In counseling practice, group-based interventions are commonly used to promote behavior change. Understanding how interventions in groups facilitate change is critical to guiding intervention design and process evaluations. Group-based interventions face various challenges such as design features, facilitation techniques, group dynamics, inter-personal change processes, selective intra-personal change processes operating in groups, and finally contextual influences (Borek et al., 2019). Similar concepts were encountered in the practice, as facilitation remained the primary challenge. The key was to navigate various group dynamics and intervention design processes, which differ in groups rather than individually while also the need for addressing individual challenges.
At the core of facilitation is a process of helping people to explore, learn, and eventually change behavior. According to Borek and Abraham (2018), group-based counseling promotes behavior change by altering the perceptions, beliefs, and expectations of members which influence behavior patterns. The experience showed that the process of behavior change is a gradual one, encompassing the various stages-of-change which are part of therapy manuals. There are five distinct stages of change such as precontemplation, contemplation, preparation, action, and maintenance in accordance with the transtheoretical model of behavior change (TTM).

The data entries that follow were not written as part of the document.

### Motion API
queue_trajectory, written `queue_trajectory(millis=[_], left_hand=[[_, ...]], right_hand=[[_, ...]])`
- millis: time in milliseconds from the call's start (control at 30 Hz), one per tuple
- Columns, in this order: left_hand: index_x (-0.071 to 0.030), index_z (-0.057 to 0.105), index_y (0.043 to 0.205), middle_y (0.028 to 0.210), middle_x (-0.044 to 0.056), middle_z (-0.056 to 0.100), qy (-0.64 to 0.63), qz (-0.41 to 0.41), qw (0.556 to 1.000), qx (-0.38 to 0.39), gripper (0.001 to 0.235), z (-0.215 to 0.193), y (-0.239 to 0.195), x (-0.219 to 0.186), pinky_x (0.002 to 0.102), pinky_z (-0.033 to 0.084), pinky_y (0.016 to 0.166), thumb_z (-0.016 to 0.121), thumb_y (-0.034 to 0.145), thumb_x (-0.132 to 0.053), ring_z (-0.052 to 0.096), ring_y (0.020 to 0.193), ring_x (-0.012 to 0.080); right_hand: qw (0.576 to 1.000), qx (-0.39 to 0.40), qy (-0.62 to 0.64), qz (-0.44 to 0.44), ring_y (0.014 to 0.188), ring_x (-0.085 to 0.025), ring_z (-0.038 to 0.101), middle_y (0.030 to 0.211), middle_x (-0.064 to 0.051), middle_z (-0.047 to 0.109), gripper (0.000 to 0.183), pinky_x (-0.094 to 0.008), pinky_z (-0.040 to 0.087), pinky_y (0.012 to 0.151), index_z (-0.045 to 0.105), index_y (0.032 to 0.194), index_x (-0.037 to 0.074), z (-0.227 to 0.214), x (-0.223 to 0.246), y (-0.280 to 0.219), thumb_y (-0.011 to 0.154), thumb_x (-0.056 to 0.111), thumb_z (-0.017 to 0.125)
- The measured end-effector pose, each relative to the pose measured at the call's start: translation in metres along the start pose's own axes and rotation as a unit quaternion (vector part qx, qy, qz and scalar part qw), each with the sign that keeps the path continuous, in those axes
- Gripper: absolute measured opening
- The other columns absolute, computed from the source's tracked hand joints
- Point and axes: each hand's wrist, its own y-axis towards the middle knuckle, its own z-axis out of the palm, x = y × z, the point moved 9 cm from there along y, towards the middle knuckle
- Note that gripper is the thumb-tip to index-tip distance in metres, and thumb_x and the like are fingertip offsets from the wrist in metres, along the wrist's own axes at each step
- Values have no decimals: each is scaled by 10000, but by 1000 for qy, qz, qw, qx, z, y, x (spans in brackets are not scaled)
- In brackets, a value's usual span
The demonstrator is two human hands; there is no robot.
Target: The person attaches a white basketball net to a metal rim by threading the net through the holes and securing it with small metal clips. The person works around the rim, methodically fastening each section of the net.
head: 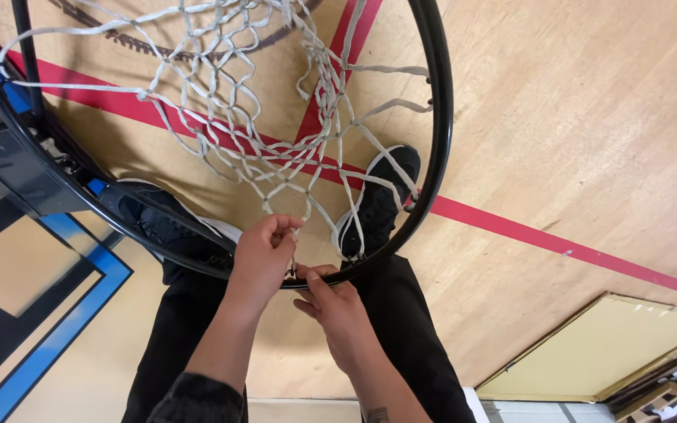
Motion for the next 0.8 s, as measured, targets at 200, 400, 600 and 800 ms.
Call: queue_trajectory(millis=[200,400,600,800], left_hand=[[-181,785,1039,890,-34,705,-15,-19,1000,13,295,15,40,31,252,476,796,626,808,-89,598,789,99],[-53,625,1000,1137,187,611,335,195,915,110,242,44,85,17,542,469,890,461,833,-117,602,1066,411],[3,553,1346,1473,212,484,472,93,869,114,354,13,71,-79,500,628,931,489,1047,-176,658,1135,386],[-45,715,1203,1245,169,686,549,29,822,151,373,-9,92,-127,498,560,974,455,1023,-241,660,1147,371]], right_hand=[[1000,-11,1,7,1071,-181,701,1316,-69,749,122,-357,580,915,638,1061,117,-3,-3,1,998,211,594],[1000,-8,-12,1,1146,-219,731,1365,-66,721,128,-363,587,909,635,1048,113,-5,-6,5,1008,218,574],[1000,-12,1,13,1185,-245,744,1358,-86,743,73,-360,576,889,613,994,135,-1,-3,-3,1005,204,593],[1000,-12,-5,15,1179,-234,736,1375,-60,744,93,-347,564,890,623,984,137,0,4,-7,986,228,607]])
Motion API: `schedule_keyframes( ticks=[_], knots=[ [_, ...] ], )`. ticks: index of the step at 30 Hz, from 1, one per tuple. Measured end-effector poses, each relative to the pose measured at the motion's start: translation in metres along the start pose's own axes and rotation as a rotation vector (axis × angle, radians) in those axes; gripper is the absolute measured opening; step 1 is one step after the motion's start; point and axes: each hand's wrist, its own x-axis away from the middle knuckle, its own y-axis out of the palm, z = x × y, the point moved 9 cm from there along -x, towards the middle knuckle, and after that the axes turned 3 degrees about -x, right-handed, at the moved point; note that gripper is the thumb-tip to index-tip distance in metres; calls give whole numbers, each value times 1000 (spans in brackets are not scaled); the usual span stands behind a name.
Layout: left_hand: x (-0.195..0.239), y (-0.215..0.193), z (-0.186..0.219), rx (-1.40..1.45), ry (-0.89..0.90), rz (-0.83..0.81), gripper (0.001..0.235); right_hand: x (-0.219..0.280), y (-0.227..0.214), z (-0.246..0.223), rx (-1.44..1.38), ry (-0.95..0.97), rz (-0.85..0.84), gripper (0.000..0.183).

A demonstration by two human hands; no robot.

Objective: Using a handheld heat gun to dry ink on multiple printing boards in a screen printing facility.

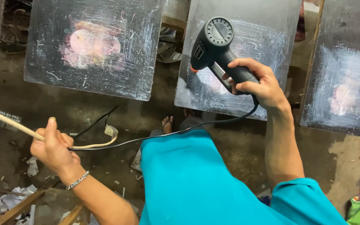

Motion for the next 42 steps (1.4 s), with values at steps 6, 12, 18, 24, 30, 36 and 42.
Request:
schedule_keyframes(
  ticks=[6,12,18,24,30,36,42],
  knots=[
    [-5,0,8,-5,-1,-41,62,7,0,-4,-2,35,254,49],
    [-14,-15,1,39,12,-55,62,12,11,5,-137,-45,195,46],
    [-16,-22,-3,-40,-42,-9,62,10,10,-6,-79,2,469,48],
    [-12,-23,3,-142,-84,-5,60,10,15,-3,-20,-64,331,52],
    [-20,-19,-6,-51,-32,-5,62,28,2,4,-7,28,381,52],
    [-19,-6,-4,-29,-30,-16,62,18,6,3,25,17,387,55],
    [-12,17,7,-21,-28,-61,61,27,4,8,57,36,313,49]
  ],
)
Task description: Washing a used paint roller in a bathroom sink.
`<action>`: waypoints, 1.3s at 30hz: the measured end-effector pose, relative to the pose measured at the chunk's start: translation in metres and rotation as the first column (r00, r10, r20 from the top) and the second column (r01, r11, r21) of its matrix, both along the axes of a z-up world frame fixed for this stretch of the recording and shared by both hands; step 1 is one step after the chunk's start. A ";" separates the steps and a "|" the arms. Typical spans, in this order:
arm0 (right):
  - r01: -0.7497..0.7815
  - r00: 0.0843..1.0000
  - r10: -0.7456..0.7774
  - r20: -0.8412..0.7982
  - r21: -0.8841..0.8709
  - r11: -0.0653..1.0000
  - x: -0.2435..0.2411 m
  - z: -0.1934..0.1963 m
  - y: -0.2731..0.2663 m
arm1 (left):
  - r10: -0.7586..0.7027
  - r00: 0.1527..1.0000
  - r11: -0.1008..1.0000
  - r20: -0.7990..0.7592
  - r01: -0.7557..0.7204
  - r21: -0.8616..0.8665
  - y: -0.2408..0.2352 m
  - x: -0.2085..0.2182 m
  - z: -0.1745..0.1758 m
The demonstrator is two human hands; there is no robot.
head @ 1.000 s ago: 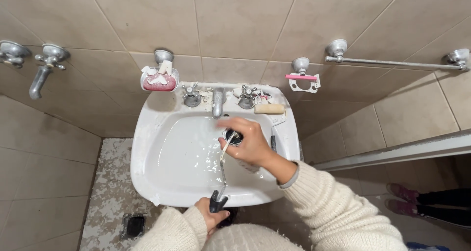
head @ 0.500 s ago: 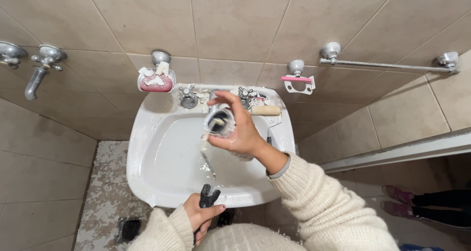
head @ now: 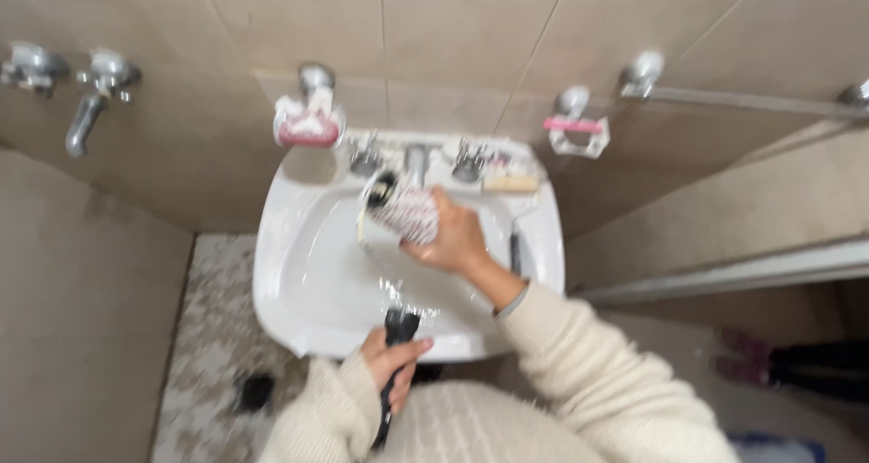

The experience showed that the process is tedious and requires long-term commitment. Some of the things learned is that the theoretical frameworks can be helpful and provide guidance, but each situation differs, and individuals may require a difference in approaches. Furthermore, behavior change is rarely a stable process, being sometimes temporary while other times permanent, with consistency requiring significant modifications within an individual. Some of the major challenges encountered can be attributed to resistance to change, which is natural in all humans, making it difficult to enable and establish concrete changes in those who require it. Furthermore, there is also a consideration of relapse, which in the presented self-help scenarios included alcoholism and drug use are especially vulnerable to this. Since the behavior is a coping mechanism, in order to facilitate change, the individual’s perception and approach to coping with stress has to be modified towards a more beneficial behavior.
Going through the experience is vital for mental health professionals to understand the complexities and nuances of these issues of substance abuse and addiction that the clients are going through. The scenarios help to play out what strategies are effective, and which may not connect with individuals undergoing such issues. It offers a deeper understanding into the origins and causes of these behaviors, which in turn provides counselors with the ability to address the core of the issue, providing effective treatment.
Borek, A. J., & Abraham, C. (2018). How do small groups promote behaviour change? an integrative conceptual review of explanatory mechanisms. Applied Psychology: Health and Well-Being, 10(1), 30–61. Web.
Borek, A. J., Abraham, C., Greaves, C. J., Gillison, F., Tarrant, M., Morgan-Trimmer, S., McCabe, R., & Smith, J. R. (2019). Identifying change processes in group-based health behaviour-change interventions: development of the mechanisms of action in group-based interventions (MAGI) framework. Health Psychology Review, 13(3), 227–247. Web.